_Work instruction_:
Give the number of lines in this listing that hold "labels". No other words belong in the reply.

_Exercise data_:
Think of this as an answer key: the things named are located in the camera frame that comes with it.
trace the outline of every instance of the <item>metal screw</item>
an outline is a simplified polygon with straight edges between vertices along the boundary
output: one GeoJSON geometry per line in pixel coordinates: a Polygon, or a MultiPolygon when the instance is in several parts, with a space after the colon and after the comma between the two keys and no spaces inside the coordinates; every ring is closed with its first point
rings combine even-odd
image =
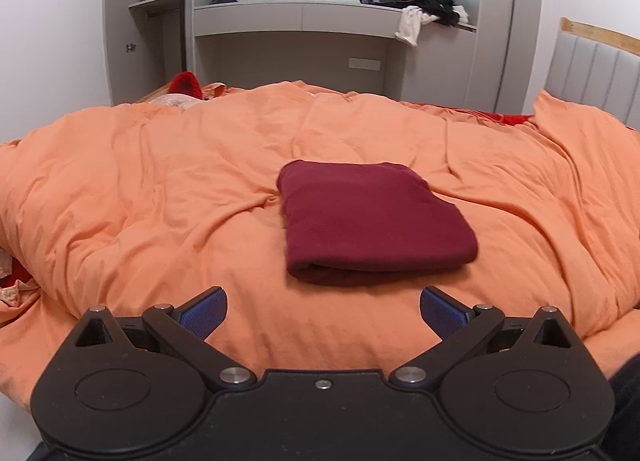
{"type": "Polygon", "coordinates": [[[232,383],[237,385],[238,383],[245,383],[251,378],[251,371],[244,367],[227,367],[220,371],[220,380],[225,383],[232,383]]]}
{"type": "Polygon", "coordinates": [[[331,389],[332,385],[333,385],[333,383],[331,382],[331,380],[318,380],[318,381],[316,381],[316,388],[321,389],[323,391],[325,391],[327,389],[331,389]]]}
{"type": "Polygon", "coordinates": [[[400,367],[396,371],[396,378],[404,383],[420,383],[427,377],[427,373],[420,367],[400,367]]]}

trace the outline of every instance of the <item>open cabinet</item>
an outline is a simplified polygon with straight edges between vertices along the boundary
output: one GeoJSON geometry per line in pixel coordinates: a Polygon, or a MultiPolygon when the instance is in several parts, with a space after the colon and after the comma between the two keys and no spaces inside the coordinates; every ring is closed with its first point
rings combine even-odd
{"type": "Polygon", "coordinates": [[[179,73],[180,0],[104,0],[111,102],[134,102],[179,73]]]}

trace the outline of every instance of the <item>maroon sweater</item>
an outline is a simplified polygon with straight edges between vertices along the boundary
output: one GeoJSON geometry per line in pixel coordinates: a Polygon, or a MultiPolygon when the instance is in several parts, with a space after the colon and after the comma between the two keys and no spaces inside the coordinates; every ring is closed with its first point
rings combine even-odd
{"type": "Polygon", "coordinates": [[[278,178],[287,217],[287,270],[323,285],[378,284],[475,260],[458,208],[404,165],[298,160],[278,178]]]}

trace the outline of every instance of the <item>orange blanket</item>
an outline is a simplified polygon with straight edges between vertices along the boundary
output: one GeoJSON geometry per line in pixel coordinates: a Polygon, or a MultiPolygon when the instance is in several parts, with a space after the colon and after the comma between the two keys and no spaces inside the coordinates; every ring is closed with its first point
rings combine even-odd
{"type": "Polygon", "coordinates": [[[607,375],[640,351],[640,144],[544,93],[515,127],[302,83],[92,108],[0,146],[0,171],[0,247],[42,287],[0,329],[0,391],[23,406],[88,306],[140,314],[216,284],[229,313],[209,340],[258,373],[402,364],[437,341],[428,284],[513,316],[560,307],[607,375]],[[411,167],[460,208],[478,259],[377,287],[287,277],[275,182],[297,159],[411,167]]]}

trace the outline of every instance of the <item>headboard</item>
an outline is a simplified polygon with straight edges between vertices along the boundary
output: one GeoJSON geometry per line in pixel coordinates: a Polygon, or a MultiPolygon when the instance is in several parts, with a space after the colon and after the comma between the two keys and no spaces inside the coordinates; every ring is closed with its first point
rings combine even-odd
{"type": "Polygon", "coordinates": [[[545,88],[640,130],[640,40],[562,18],[545,88]]]}

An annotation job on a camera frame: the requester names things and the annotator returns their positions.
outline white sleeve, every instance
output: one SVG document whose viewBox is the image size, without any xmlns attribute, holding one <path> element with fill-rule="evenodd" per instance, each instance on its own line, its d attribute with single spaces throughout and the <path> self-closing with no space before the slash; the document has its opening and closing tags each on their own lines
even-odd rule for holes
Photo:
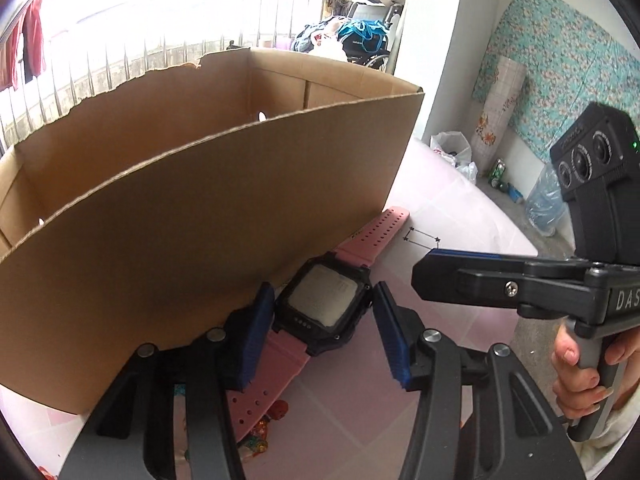
<svg viewBox="0 0 640 480">
<path fill-rule="evenodd" d="M 635 426 L 638 415 L 640 415 L 640 387 L 622 409 L 611 412 L 600 436 L 586 442 L 572 442 L 587 480 L 596 478 L 611 462 Z"/>
</svg>

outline gray handle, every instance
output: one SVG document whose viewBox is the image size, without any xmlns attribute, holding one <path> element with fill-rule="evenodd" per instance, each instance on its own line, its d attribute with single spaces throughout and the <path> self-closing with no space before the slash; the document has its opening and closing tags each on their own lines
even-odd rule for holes
<svg viewBox="0 0 640 480">
<path fill-rule="evenodd" d="M 600 403 L 600 409 L 591 415 L 575 419 L 567 433 L 569 438 L 575 442 L 584 442 L 599 436 L 604 430 L 605 423 L 609 418 L 609 413 L 613 408 L 616 399 L 616 392 L 620 389 L 622 378 L 625 374 L 626 362 L 610 366 L 604 361 L 604 354 L 617 336 L 608 336 L 604 339 L 583 339 L 574 332 L 575 321 L 567 319 L 565 326 L 569 335 L 578 344 L 580 349 L 580 359 L 578 367 L 596 368 L 600 375 L 599 386 L 614 389 L 614 394 L 607 397 Z"/>
</svg>

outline brown cardboard box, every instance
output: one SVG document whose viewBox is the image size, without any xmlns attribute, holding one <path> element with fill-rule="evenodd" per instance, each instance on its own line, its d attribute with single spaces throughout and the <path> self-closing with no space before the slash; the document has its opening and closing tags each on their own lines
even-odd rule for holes
<svg viewBox="0 0 640 480">
<path fill-rule="evenodd" d="M 82 413 L 141 343 L 221 324 L 380 212 L 421 103 L 368 68 L 242 49 L 47 124 L 0 160 L 0 383 Z"/>
</svg>

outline pink tablecloth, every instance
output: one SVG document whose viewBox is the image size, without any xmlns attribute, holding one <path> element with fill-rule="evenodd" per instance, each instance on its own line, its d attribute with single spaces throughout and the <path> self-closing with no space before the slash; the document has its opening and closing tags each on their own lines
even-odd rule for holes
<svg viewBox="0 0 640 480">
<path fill-rule="evenodd" d="M 388 205 L 407 208 L 411 218 L 405 230 L 414 230 L 411 241 L 394 239 L 374 266 L 372 282 L 385 280 L 398 304 L 415 309 L 427 327 L 461 345 L 486 350 L 492 343 L 508 342 L 517 321 L 514 312 L 422 301 L 409 281 L 412 265 L 436 245 L 535 255 L 517 227 L 417 140 L 409 145 Z M 269 449 L 245 464 L 247 478 L 398 478 L 417 394 L 405 393 L 391 378 L 370 312 L 345 348 L 312 358 L 282 398 L 289 403 L 289 413 L 270 424 Z M 0 409 L 36 465 L 57 474 L 82 418 L 45 408 L 1 386 Z M 465 395 L 463 416 L 469 411 Z"/>
</svg>

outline gray floor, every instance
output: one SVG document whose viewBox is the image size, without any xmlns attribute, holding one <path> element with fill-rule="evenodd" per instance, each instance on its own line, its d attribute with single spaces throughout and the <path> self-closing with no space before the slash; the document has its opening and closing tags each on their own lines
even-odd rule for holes
<svg viewBox="0 0 640 480">
<path fill-rule="evenodd" d="M 508 195 L 493 189 L 485 179 L 478 181 L 478 187 L 517 225 L 538 250 L 538 255 L 547 258 L 567 258 L 573 250 L 559 235 L 545 238 L 540 235 L 524 216 L 524 206 L 515 204 Z M 551 386 L 556 380 L 556 372 L 549 356 L 558 330 L 558 321 L 519 319 L 510 345 L 534 378 L 545 397 L 558 411 L 556 396 Z"/>
</svg>

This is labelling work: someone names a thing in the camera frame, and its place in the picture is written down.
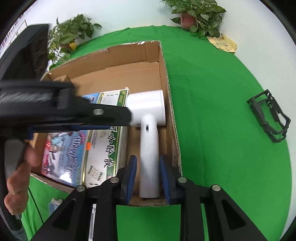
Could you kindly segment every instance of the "metal screw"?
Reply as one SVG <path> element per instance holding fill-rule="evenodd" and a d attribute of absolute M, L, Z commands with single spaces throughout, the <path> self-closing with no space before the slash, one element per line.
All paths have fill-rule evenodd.
<path fill-rule="evenodd" d="M 187 179 L 185 177 L 180 177 L 180 178 L 178 178 L 178 182 L 185 183 L 185 182 L 187 182 Z"/>
<path fill-rule="evenodd" d="M 77 190 L 78 192 L 83 192 L 83 191 L 85 190 L 85 186 L 80 185 L 80 186 L 78 186 L 78 187 L 76 188 L 76 190 Z"/>
<path fill-rule="evenodd" d="M 110 178 L 110 182 L 112 182 L 112 183 L 118 183 L 119 182 L 119 178 L 118 177 L 112 177 L 112 178 Z"/>
<path fill-rule="evenodd" d="M 102 109 L 94 109 L 94 115 L 102 115 L 104 111 Z"/>
<path fill-rule="evenodd" d="M 220 191 L 221 190 L 221 187 L 219 185 L 213 185 L 212 186 L 212 189 L 216 192 Z"/>

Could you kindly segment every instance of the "potted plant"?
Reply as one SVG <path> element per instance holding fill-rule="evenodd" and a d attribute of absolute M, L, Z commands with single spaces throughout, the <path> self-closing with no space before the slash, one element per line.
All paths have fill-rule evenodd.
<path fill-rule="evenodd" d="M 222 22 L 221 13 L 226 12 L 218 6 L 215 0 L 162 0 L 174 8 L 172 14 L 181 14 L 172 18 L 174 23 L 181 24 L 185 30 L 199 38 L 211 36 L 219 38 L 219 24 Z"/>
<path fill-rule="evenodd" d="M 92 37 L 95 27 L 102 27 L 98 23 L 91 24 L 91 18 L 86 18 L 83 14 L 78 14 L 62 23 L 54 26 L 48 34 L 48 60 L 51 60 L 53 67 L 56 64 L 67 61 L 71 51 L 75 50 L 76 39 L 85 39 L 85 36 Z"/>

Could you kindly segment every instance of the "open cardboard box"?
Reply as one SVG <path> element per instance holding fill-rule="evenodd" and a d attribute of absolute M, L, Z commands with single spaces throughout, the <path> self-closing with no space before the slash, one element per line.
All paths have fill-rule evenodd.
<path fill-rule="evenodd" d="M 159 126 L 160 155 L 167 154 L 168 161 L 181 172 L 181 155 L 170 94 L 168 75 L 159 41 L 128 43 L 102 49 L 60 65 L 43 80 L 71 81 L 77 87 L 77 95 L 86 95 L 102 91 L 118 90 L 128 87 L 130 93 L 163 90 L 165 100 L 166 126 Z M 32 145 L 42 160 L 47 134 L 36 134 Z M 165 205 L 164 197 L 159 199 L 141 199 L 139 195 L 140 177 L 140 130 L 129 127 L 127 157 L 137 156 L 138 167 L 131 205 Z M 65 192 L 73 188 L 41 176 L 41 167 L 32 168 L 31 175 L 40 181 Z"/>

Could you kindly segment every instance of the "yellow leaf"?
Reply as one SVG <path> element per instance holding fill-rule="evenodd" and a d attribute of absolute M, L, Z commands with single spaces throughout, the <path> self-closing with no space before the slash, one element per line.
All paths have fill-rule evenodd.
<path fill-rule="evenodd" d="M 76 45 L 75 42 L 73 42 L 73 43 L 69 43 L 69 45 L 70 45 L 70 48 L 71 48 L 72 50 L 75 50 L 75 49 L 77 48 L 77 45 Z"/>
<path fill-rule="evenodd" d="M 226 37 L 224 34 L 221 34 L 221 35 L 222 35 L 221 38 L 207 37 L 207 39 L 217 49 L 225 52 L 229 52 L 229 53 L 235 53 L 237 50 L 237 44 L 232 39 Z"/>

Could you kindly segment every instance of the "white object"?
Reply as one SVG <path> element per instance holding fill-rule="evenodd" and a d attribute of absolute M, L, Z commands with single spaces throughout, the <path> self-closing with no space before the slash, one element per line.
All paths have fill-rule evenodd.
<path fill-rule="evenodd" d="M 92 241 L 94 238 L 94 218 L 96 216 L 96 204 L 93 204 L 93 209 L 91 211 L 91 222 L 89 225 L 89 241 Z"/>
<path fill-rule="evenodd" d="M 130 94 L 126 106 L 132 113 L 131 126 L 141 126 L 141 176 L 139 196 L 160 196 L 158 126 L 165 126 L 163 91 Z"/>

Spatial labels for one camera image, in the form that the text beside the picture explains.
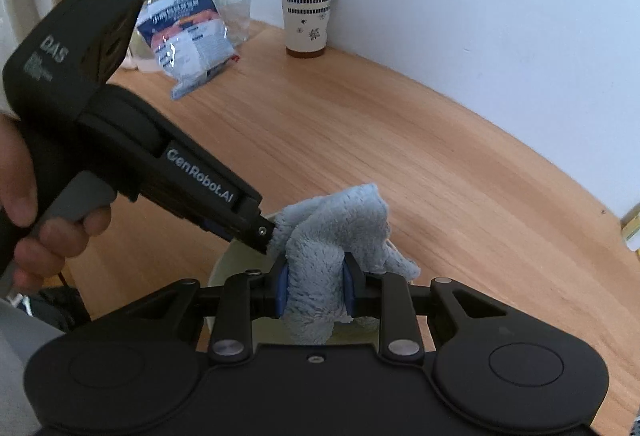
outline finger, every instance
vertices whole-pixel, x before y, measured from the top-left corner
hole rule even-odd
[[[22,294],[29,295],[35,293],[44,284],[44,278],[40,275],[29,273],[22,268],[14,271],[14,289]]]
[[[0,114],[0,203],[14,225],[23,228],[38,213],[38,193],[29,149],[12,120]]]
[[[42,246],[60,257],[77,257],[89,242],[82,225],[61,217],[49,219],[42,225],[38,238]]]
[[[94,210],[88,216],[85,217],[82,225],[84,231],[90,237],[102,234],[111,222],[111,207],[103,207],[101,209]]]
[[[65,265],[65,258],[46,249],[40,241],[25,237],[15,245],[14,259],[16,264],[28,273],[40,277],[53,277]]]

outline light blue towel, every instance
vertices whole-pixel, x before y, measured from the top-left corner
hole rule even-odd
[[[374,184],[313,197],[275,218],[267,254],[285,252],[289,289],[283,322],[297,344],[324,344],[335,322],[350,322],[342,292],[342,261],[349,251],[363,271],[390,271],[415,279],[420,269],[388,242],[388,206]],[[372,325],[366,319],[357,319]]]

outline circular pad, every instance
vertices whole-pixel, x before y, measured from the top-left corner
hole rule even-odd
[[[133,432],[180,406],[200,377],[184,342],[54,340],[29,361],[24,389],[43,425],[72,433]]]
[[[527,324],[506,326],[503,317],[465,323],[436,355],[436,386],[496,432],[539,434],[589,424],[609,385],[602,358],[576,337]]]
[[[508,344],[489,356],[492,371],[505,382],[523,387],[551,384],[562,374],[561,358],[535,344]]]

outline plastic bag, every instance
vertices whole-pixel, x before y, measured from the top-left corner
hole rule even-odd
[[[178,81],[173,99],[239,60],[213,0],[158,0],[140,12],[136,27],[164,72]]]

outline metal screw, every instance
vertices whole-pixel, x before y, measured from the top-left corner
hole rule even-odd
[[[389,344],[389,351],[398,356],[411,356],[420,351],[420,346],[413,340],[399,339]]]
[[[213,344],[213,352],[220,356],[236,356],[244,351],[244,344],[240,340],[225,339]]]

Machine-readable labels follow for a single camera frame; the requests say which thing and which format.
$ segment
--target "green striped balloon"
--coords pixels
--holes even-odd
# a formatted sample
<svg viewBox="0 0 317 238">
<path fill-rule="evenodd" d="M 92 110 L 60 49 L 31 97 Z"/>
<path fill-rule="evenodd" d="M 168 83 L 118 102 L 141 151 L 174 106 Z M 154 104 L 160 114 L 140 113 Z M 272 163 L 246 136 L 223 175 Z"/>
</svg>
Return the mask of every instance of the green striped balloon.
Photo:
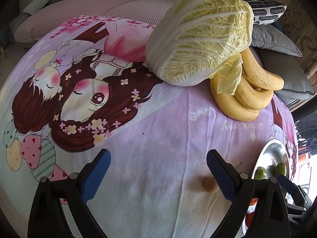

_Solution_:
2